Strengths and weaknesses

No human being is perfect. Neither should be your character. Everyone has better and worse traits, so by engaging in these characteristics, you can keep your story fresh and alluring. Think of superheroes. Achilles was invincible – this is his strength, but he has his heel – this is his weakness.

A great character’s bio is built on how the people in your story overcome or give in to their weaknesses, how they use their strengths to their advantage or actually miss on noticing those. Walter White from Breaking Bad got so fed up with his life that he used the knowledge of chemistry (strength) to create a methamphetamine world-known cartel of some sort. G.I. Jane was initially weak physically, yet she gained the power to overcome it and become the first woman to undergo training in U.S. Navy Special Warfare Group.

Flaws empower empathy

There is no single person in the world without flaws. So a flawless character would not feel real to the readers and then viewers. Flaws make your characters more humane, even though they might not be actual human beings, such as Gamora, Groot or Rocket from the Guardians of the Galaxy or Neytiri with Tsu-tey from Avatar. Every character in a film needs to have their flaws to call for empathy from the readers and viewers. Without empathy, they will seem dull and tedious.  

But don’t mix up flaws with weaknesses.

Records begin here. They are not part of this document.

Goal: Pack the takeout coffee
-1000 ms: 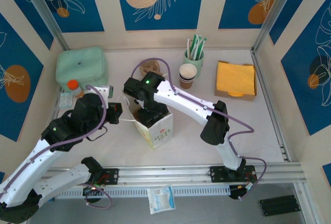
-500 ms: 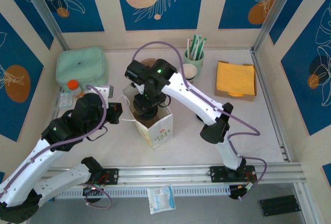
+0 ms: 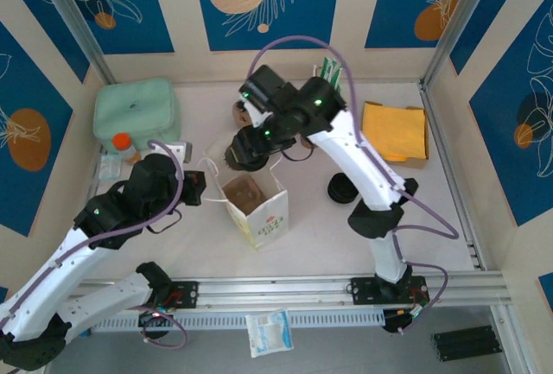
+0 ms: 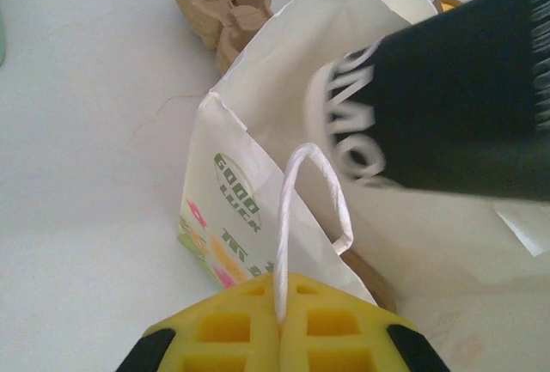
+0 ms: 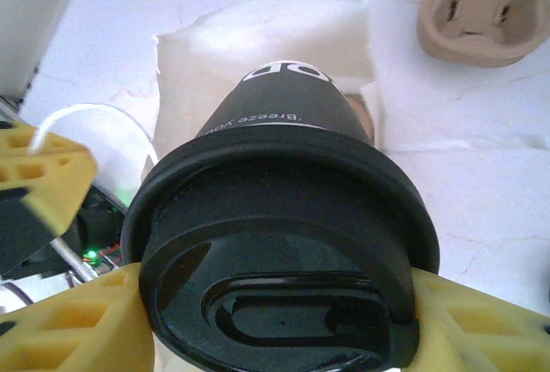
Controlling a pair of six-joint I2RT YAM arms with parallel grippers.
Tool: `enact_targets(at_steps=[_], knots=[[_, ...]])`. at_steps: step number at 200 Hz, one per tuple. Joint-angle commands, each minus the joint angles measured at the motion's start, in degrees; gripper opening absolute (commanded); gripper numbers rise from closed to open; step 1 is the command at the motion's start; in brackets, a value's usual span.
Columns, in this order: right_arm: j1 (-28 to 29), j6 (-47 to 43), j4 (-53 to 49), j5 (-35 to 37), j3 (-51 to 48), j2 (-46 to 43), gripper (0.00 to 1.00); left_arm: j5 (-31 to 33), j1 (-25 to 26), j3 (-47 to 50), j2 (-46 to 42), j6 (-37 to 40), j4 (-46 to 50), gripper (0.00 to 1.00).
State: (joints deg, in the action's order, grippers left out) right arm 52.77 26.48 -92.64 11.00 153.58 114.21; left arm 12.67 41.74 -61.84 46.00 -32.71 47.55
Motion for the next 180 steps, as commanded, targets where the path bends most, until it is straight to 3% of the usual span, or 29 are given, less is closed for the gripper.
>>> enact_targets(at_steps=[1, 99, 180], knots=[[-1.80, 1.62, 1.49, -2.73, -1.56, -6.85, 0.49, 1.22, -0.35, -0.45, 0.66, -0.20, 1.06, 0.00], [-15.82, 2.52, 8.36, -6.96, -12.98, -22.59, 0.49, 1.57, -0.39, -1.07, 1.90, -0.12, 0.92, 0.00], [-26.48, 3.35, 13.18, -11.21, -46.81, -38.42, 0.49, 1.40, -0.37, -1.69, 2.53, 0.16, 0.61, 0.00]])
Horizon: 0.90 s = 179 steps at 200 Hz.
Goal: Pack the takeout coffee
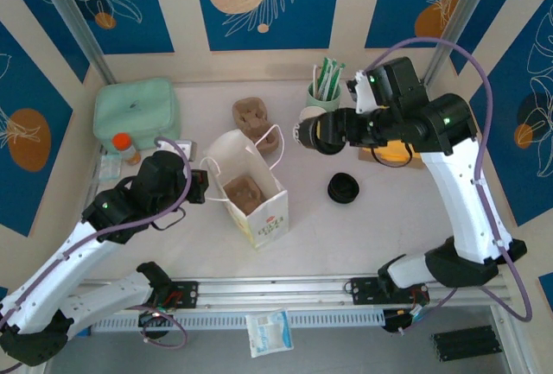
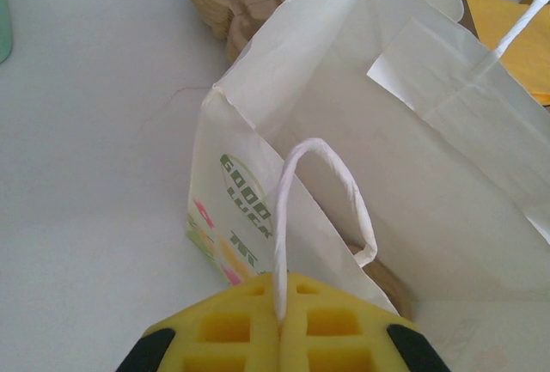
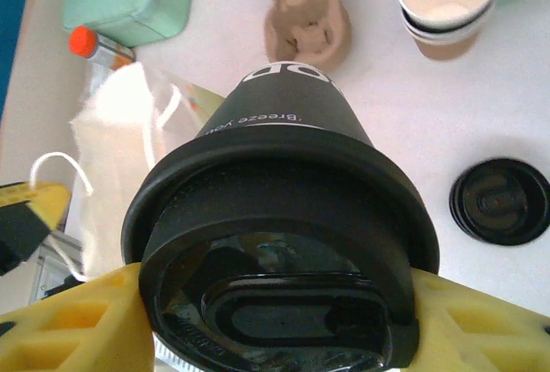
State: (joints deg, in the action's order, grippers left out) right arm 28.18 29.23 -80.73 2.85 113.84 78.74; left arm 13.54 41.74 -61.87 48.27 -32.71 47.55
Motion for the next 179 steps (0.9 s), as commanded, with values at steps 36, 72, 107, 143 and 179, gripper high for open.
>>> enact_targets(at_steps=[36, 72, 107, 143, 179], knots=[[-1.90, -1.48, 1.34, -1.83, -21.87, -3.12, 0.49, -0.09, -0.41, -1.43, 0.58, 0.10, -0.47, 0.00], [-0.23, -2.16, 4.21, 0.62, -31.31, -0.37, 0.49, -0.79, -0.35, -0.95, 1.03, 0.05, -1.43, 0.00], [3.06, -2.08, 6.18, 4.56, -34.39, 5.28, 0.50, -0.97, -0.35, -0.83, 1.20, 0.13, -1.76, 0.00], [5.12, -1.40, 8.74, 7.08, -35.80, 9.51, 0.50, -0.88, -0.35, -0.36, 0.60, 0.02, -1.83, 0.00], [5.54, -0.50, 12.12, 6.99, -37.93, 11.55, 0.51, -0.88, -0.34, -0.23, 0.38, -0.05, -1.69, 0.00]])
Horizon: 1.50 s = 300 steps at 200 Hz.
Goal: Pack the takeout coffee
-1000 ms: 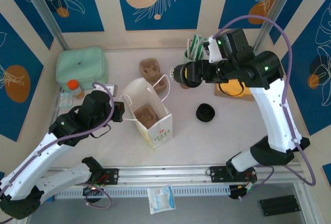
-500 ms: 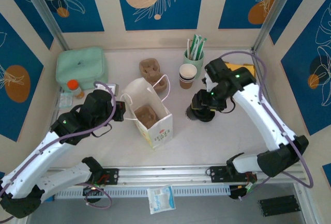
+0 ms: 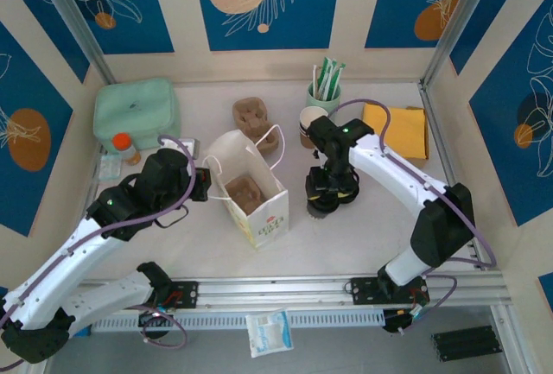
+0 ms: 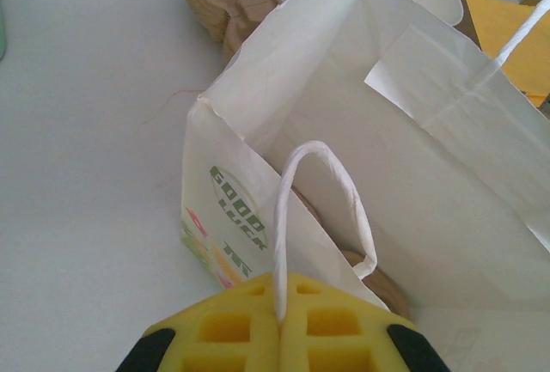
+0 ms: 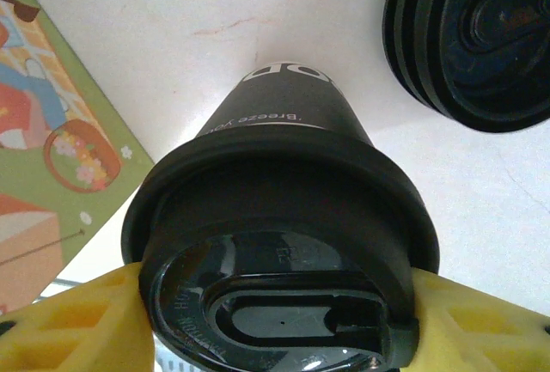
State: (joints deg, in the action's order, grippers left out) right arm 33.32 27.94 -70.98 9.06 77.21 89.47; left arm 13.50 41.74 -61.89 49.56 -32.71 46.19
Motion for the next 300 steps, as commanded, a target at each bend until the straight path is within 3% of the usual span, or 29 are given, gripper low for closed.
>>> enact_targets(at_steps=[1, 80, 171, 224, 300], knots=[[0.42, 0.88, 2.44, 0.83, -1.37, 0.89, 0.51, -0.84, -0.34, -0.24, -0.94, -0.02, -0.34, 0.00], [1.02, 2.63, 7.46, 3.17, -5.78, 3.37, 0.55, -0.93, -0.36, -0.16, -1.31, -0.24, -0.40, 0.00], [6.67, 8.96, 13.46, 10.15, -12.20, 1.85, 0.67, -0.89, -0.38, -0.32, -2.27, -0.50, 0.29, 0.00], [8.16, 9.67, 13.60, 10.74, -12.13, 2.99, 0.66, -0.85, -0.41, -0.52, -2.98, -0.60, 0.65, 0.00], [6.13, 8.84, 9.97, 11.29, -7.19, -3.52, 0.53, -1.02, -0.35, -0.67, -2.68, -0.66, 0.49, 0.00]])
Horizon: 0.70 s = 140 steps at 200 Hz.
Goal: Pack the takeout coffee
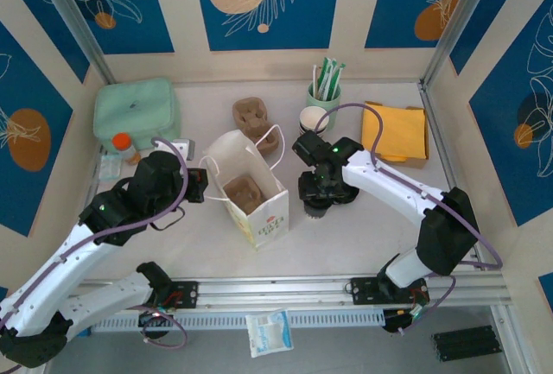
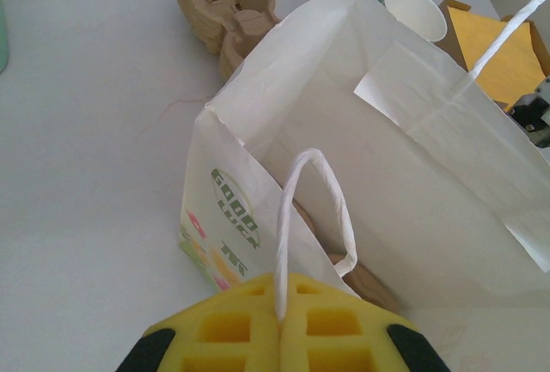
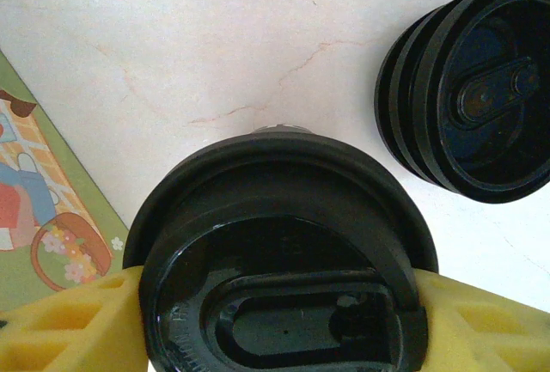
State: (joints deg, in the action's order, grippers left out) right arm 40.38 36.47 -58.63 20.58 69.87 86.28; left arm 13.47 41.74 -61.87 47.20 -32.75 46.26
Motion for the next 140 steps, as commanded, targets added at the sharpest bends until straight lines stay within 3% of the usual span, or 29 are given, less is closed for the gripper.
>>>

Peter Parker from Spider-Man had a weakness – it is Ethyl Chloride, which is a deadly chemical for all spider-esque characters. But a flaw is something more personal; for Peter Parker, it would be willing to save everyone and everywhere without taking time to save himself.

And the final point in tips for improving your character’s bio is to explain to the readers why they should care. Producing crew from Red Rock Entertainment reviews hundreds of scripts monthly so the important thing they are looking is the explanation why they need to think of this character and a secret, why he or she is so engaging and luring. Remember that empathy and uncovered secrets are exactly what will make everyone remember your characters and your script, and which would eventually sell your work.